Le acque dei numerosissimi fiumi e canali (i vasi sanguigni) vengono sorvegliate giorno e notte da un poderoso sistema di sicurezza. Ma non è facile mantenere l’ordine in una nazione che ha molti miliardi di abitanti, e altrettanti nemici e clandestini.

Le comunicazioni avvengono attraverso una rete di sottili cavi elettrici, oppure tramite valigette (gli ormoni e molti altri tipi di molecole), che vengono liberate nei corsi d’acqua. Ogni valigetta possiede una serie di codici riservati solo al destinatario, che così è in grado di riconoscerla e prelevarla appena la “incrocia”.

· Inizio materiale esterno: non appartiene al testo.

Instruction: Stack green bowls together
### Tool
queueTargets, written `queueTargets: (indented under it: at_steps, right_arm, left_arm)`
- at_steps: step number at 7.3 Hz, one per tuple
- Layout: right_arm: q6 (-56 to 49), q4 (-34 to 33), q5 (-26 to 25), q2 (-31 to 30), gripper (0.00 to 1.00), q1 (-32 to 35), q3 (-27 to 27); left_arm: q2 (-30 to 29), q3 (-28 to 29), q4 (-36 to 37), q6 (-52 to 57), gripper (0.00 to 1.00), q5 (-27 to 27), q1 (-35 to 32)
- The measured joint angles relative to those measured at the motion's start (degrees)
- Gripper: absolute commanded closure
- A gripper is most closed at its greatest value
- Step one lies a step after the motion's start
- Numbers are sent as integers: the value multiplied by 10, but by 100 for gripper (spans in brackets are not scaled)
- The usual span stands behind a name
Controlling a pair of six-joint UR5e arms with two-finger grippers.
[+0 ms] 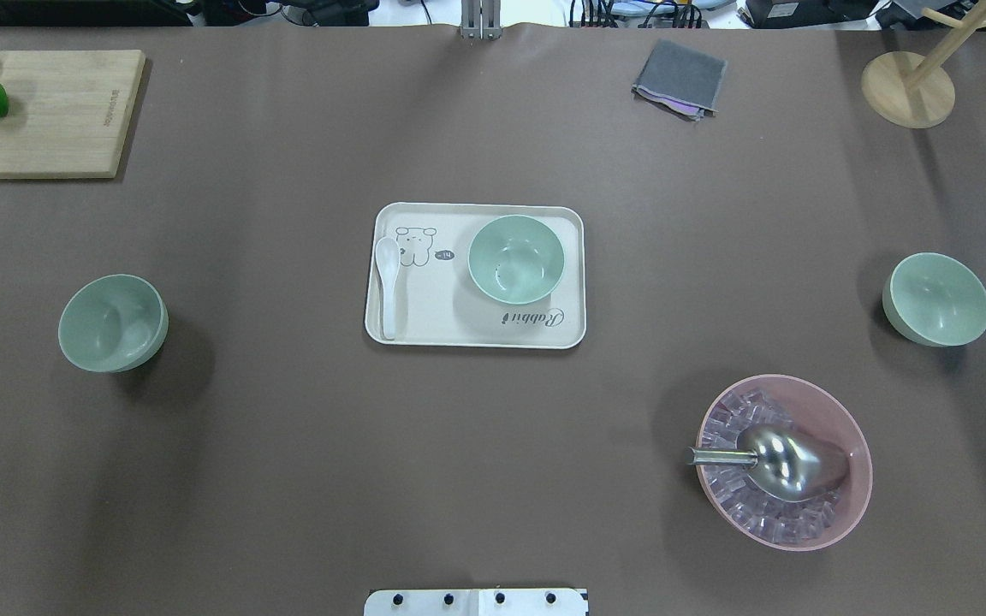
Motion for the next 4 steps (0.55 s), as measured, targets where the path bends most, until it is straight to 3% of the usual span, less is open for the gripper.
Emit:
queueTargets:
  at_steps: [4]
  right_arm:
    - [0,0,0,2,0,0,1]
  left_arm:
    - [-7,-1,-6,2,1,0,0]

Le valigette possono contenere segnali d’allarme lanciati dalle pattuglie che stanno perlustrando i vari distretti dell’organismo e hanno bisogno di rinforzi. Fra i primi ad accorrere sono, di norma, gli agenti del reparto Mangia-Nemici (i monociti). Grazie alle istruzioni contenute nelle valigette, identificano all’istante il luogo da cui è partito l’allarme ed entrano aprendo una breccia nelle pareti.

Quando si trovano davanti ai nemici, i monociti si trasformano, accentuando la loro aggressività e la loro potenza. Diventano, così, agenti Grande-Bocca (i macrofagi). Come in un film di fantascienza, dal loro corpo spuntano prolungamenti che permettono di avvolgere gli avversari e catturarli rapidamente, dopo avere controllato i passaporti.

I nemici vengono inghiottiti, letteralmente, e chiusi in una capsula, all’interno del corpo degli agenti: una sorta di “camera della morte”. A questo punto scatta la loro uccisione, tramite liquidi corrosivi e digestivi, che li sciolgono.